On New Year's Day 2009, the first-ever Red-bellied Woodpecker visited my yard in upstate New York. It was a female, who enjoyed a snack at my birdfeeders and was never seen again.
Fast forward eighteen months, June 24, 2010, another female checking out the feeders, then moving on. Then another nineteen months pass, one shows up on February 2, 2012, stays a few days, then gone!
The next red-bellied showed up September 30, 2013, seventeen months later. This individual didn't venture into the yard, and was seen only that day, high in a nearby tree.
Then, a breakthrough! The fifth appearance of a Red-bellied Woodpecker on January 31, 2014, just four months later! And here it is, the beginning of April, and he's still around!
The suet logs are his favorite feeders and his favorite tree is the silver maple over-looking the yard. He's been here just about every day, he has been counted in just about every Project FeederWatch count since he arrived, as well as showing up to be included in my counts for the Great Backyard Bird Count.
But the big question is: will he stay?
Since the 1950s and 1960s, Red-bellied Woodpeckers have been steadily expanding their range northward. The New York Breeding Bird Atlas offers that, "before that, the species was not even common in northern Pennsylvania or northern New Jersey." It is also noted that the current distribution is in areas under 2,000 feet elevation and that it is possible that winter temperatures mark the limits of their expansion.
Recovery of forested areas and the abundance of bird feeding has probably helped fuel this exciting expansion of Red-bellied Woodpeckers. We hear more and more of our customers telling us they have red-bellieds as daily visitors at their birdfeeders. Some have seen young in their yards as well. They're being seen in suburban yards as well as in rural yards that are closer to the river valleys and at lower elevations.

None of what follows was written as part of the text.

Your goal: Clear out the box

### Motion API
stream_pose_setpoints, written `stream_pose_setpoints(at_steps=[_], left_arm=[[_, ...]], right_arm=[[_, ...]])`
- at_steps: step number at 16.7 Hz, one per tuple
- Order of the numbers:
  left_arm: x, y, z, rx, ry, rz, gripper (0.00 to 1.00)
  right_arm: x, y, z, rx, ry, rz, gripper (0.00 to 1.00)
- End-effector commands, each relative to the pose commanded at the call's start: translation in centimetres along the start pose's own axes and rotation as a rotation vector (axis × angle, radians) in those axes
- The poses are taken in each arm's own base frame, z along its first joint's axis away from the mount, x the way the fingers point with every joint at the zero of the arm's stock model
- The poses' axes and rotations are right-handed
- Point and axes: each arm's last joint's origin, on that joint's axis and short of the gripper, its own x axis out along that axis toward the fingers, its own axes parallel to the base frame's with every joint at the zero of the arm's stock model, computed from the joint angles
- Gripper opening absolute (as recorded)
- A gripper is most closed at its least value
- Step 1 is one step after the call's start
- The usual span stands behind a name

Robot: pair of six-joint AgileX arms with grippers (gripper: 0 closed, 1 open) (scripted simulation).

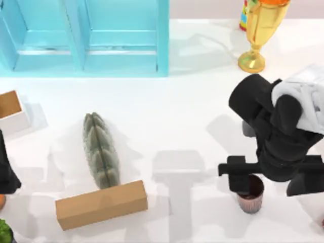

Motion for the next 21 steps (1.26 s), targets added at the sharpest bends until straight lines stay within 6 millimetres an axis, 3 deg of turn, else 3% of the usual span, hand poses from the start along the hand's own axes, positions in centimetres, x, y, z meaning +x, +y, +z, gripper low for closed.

We have the right habitat of mixed deciduous-coniferous woods (maybe a bit heavier on the coniferous side) that (in my biased thinking) would make a fine home for a red-bellied family. And while my male's extended stay in the area is promising, I wonder if will he stay if he doesn't find a mate. Is he on the "leading edge" of the birds' expansion northward and westward? And are there other red-bellieds - a potential mate - not far behind? Will my male stay around waiting for a mate to move into the area, and if so, for how long? Or will he retreat to an area that has an established population?
I hear his churrrr call from the trees, announcing his presence to whatever might listen. It will be interesting to see what happens this summer. Of course I hope he stays, and that he lures a mate into the area. The species' adaptability has brought them this far, so it's not too much of a stretch to anticipate their movement into my habitat as well. I'll keep watching and listening and bribing him with suet in the log feeder, savoring every day this red-bellied pioneer visits my yard.